Todo depende donde
pongas tu mirada. Si la tienes fija en el éxito, el poder, la riqueza o el
placer, tu vida se convertirá en una batalla por estar encima de los demás, ser
el más fuerte o el de más poder. Confundirás la felicidad con tener poder,
riquezas y ser el mejor, y te pasarás la vida preocupado y compitiendo para que
nadie te quite tu situación o estatus. Al final vivirás impaciente y en
constante preocupación.
Porque, no se
puede estar en paz y ser el primero; o buscar la paz por medio del dinero; o
servir a dos señores al mismo tiempo. U olvidas el dinero o te sinceras y
olvidas tu hipocresía de aparentar que sirves a Dios. Es evidente que tratar de servir a ambos es
contradictorio e imposible. Terminarás por dejar a uno y servir a otro.
Ese es el caso que
nos ocupa en el Evangelio de hoy, elegir entre servir a Dios o al dinero.
Ejemplos tenemos muchos delante de nuestras propias narices en muchos planos de
la sociedad en la que vivimos. Llámese mundo político, económico, empresarial,
deportivo y hasta religioso. Sin darnos cuenta ponemos esas nuestras ambiciones
por encima de Dios.

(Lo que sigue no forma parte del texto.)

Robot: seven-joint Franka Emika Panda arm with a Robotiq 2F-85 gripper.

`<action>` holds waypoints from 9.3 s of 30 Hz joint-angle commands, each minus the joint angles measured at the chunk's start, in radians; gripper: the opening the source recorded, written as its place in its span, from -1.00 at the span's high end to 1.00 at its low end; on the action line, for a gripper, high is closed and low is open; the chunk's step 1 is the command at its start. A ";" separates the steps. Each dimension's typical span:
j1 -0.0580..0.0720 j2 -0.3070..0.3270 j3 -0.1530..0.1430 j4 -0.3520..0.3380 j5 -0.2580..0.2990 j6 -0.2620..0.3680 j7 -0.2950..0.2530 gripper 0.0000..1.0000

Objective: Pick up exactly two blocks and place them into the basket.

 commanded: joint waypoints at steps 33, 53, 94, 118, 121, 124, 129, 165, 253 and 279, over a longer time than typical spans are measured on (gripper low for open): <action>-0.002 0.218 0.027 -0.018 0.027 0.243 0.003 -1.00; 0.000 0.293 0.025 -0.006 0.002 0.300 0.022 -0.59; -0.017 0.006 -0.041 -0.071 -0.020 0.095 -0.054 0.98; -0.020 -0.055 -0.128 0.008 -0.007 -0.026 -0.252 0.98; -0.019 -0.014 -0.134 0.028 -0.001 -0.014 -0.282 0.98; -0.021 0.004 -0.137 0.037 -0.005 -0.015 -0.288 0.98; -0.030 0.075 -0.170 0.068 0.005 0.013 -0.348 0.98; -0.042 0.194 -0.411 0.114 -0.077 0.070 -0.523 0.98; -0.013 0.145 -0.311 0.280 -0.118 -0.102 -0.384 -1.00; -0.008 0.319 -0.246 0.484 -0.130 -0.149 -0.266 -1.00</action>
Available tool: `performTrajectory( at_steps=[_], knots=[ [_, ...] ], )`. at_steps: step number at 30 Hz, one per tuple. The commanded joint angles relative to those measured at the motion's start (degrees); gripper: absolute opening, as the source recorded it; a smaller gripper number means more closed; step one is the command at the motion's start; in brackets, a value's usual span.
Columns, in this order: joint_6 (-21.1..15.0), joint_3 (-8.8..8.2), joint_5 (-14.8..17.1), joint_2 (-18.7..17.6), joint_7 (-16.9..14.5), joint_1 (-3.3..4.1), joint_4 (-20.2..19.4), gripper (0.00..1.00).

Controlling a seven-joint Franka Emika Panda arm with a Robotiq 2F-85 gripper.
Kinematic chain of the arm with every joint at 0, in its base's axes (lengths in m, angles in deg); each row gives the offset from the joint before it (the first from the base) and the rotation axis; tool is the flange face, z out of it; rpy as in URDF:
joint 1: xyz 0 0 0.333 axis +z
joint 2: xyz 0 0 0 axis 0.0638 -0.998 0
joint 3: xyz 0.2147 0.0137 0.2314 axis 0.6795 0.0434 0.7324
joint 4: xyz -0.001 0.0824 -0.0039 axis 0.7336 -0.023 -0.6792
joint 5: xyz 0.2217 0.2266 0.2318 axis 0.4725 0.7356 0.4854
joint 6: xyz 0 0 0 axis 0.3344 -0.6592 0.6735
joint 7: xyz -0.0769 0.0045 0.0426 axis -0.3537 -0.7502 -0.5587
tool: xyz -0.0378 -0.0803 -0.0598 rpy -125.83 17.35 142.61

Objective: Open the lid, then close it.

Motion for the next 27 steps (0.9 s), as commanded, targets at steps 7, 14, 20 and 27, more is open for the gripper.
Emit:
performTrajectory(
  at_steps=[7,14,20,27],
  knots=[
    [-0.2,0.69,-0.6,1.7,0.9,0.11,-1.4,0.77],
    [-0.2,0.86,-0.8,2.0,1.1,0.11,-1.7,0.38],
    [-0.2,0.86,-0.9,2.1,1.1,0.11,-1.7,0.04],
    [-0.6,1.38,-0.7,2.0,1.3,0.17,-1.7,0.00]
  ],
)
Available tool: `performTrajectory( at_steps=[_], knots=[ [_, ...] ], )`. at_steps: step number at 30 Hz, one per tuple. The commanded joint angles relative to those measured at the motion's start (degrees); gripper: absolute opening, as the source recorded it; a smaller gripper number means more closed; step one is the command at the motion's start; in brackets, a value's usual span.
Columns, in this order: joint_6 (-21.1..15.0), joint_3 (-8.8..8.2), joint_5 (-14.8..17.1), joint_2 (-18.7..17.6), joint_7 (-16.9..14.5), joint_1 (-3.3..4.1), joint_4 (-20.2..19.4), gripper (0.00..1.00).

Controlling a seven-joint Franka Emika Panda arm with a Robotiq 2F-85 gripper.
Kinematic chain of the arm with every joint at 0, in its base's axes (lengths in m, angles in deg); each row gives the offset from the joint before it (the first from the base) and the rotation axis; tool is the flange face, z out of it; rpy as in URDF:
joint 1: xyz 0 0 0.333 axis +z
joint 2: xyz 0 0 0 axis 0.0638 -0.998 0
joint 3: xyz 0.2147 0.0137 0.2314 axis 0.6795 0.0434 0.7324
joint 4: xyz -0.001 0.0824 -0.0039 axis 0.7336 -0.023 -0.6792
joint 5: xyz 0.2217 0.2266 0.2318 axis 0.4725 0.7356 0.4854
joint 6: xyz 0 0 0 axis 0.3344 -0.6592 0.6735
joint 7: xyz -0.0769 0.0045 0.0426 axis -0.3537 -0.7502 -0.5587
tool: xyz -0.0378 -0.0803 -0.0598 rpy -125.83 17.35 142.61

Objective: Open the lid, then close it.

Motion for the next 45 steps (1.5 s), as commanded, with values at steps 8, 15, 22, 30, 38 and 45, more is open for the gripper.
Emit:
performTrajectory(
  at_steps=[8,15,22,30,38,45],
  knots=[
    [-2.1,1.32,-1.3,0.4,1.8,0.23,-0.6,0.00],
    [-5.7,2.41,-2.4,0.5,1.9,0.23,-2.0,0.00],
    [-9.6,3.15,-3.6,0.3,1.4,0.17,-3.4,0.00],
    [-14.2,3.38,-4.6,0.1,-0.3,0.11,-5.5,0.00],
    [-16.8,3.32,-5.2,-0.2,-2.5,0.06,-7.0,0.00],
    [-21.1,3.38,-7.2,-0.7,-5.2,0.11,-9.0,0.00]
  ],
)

Y, lo sabemos y lo decimos: Dios es lo primero.
Es evidente que cuando otras ambiciones ocupan gran parte de nuestro corazón, el encuentro personal con nuestro Padre Dios, el Hijo y el Espíritu Santo, es decir, la Trinidad, se debilita, se aleja y llega al extremo de olvidarse. Y no se trata de tachar esas otras ambiciones como malas, sino, simplemente, ponerlas en su justo lugar. De modo que a Dios lo que es de Dios, y al Cesar lo que es del Cesar.